In spite of herself, the machine fascinated her. "You must have an induction unit to cook that fast," she murmured, "and I suppose your potatoes and greens are stored right inside it. But the mechanical parts--" She shook her head in baffled wonderment, knowing that a blueprint would have revealed some utterly simple arrangement involving only ingenuity.
Dewed cans of beer came out of another Cabinet. He grinned and lifted his. "Man's greatest achievement. Skoal."
She hadn't realized she was so hungry. He ate more slowly, watching her, thinking of the incongruity of Dr. Margaret Logan of M.I.T. wolfing fish and beer in a backwoods Alaskan cabin.
Maybe he should have gone to Mars or some outer-planet satellite. But no, that would have involved leaving a much clearer trail for anyone to follow--you couldn't take off in a spaceship as casually as you could dash over to China. If he had to be found out, he would rather that she did it. For later on she'd keep his secret with the stubborn loyalty he had come to know.

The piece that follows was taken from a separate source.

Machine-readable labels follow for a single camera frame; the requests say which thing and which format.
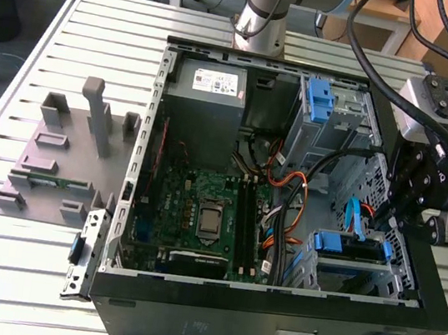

She had always been good to have around, ever since he met her when he was helping M.I.T. on their latest cybernetics work. Twenty-four year old Ph.D.'s with brilliant records were rare enough--when they were also good-looking young women, they became unique. Langtree had been quite hopelessly in love with her, of course. But she had taken on a double program of work, helping Weatherfield at his private laboratories in addition to her usual duties--and she planned to end the latter when her contract expired. She'd been more than useful to him, and he had not been blind to her looks, but it was the same admiration that he had for landscapes and thoroughbred cats and open space. And she had been one of the few humans with whom he could talk at all.
Had been. He exhausted her possibilities in a year, as he drained most people in a month. He had known how she would react to any situation, what she would say to any remark of his, he knew her feelings with a sensitive perception beyond her own knowledge. And the loneliness had returned.
But he hadn't anticipated her finding him, he thought wryly. After planning his flight he had not cared--or dared--to follow out all its logical consequences. Well, he was certainly paying for it now, and so was she.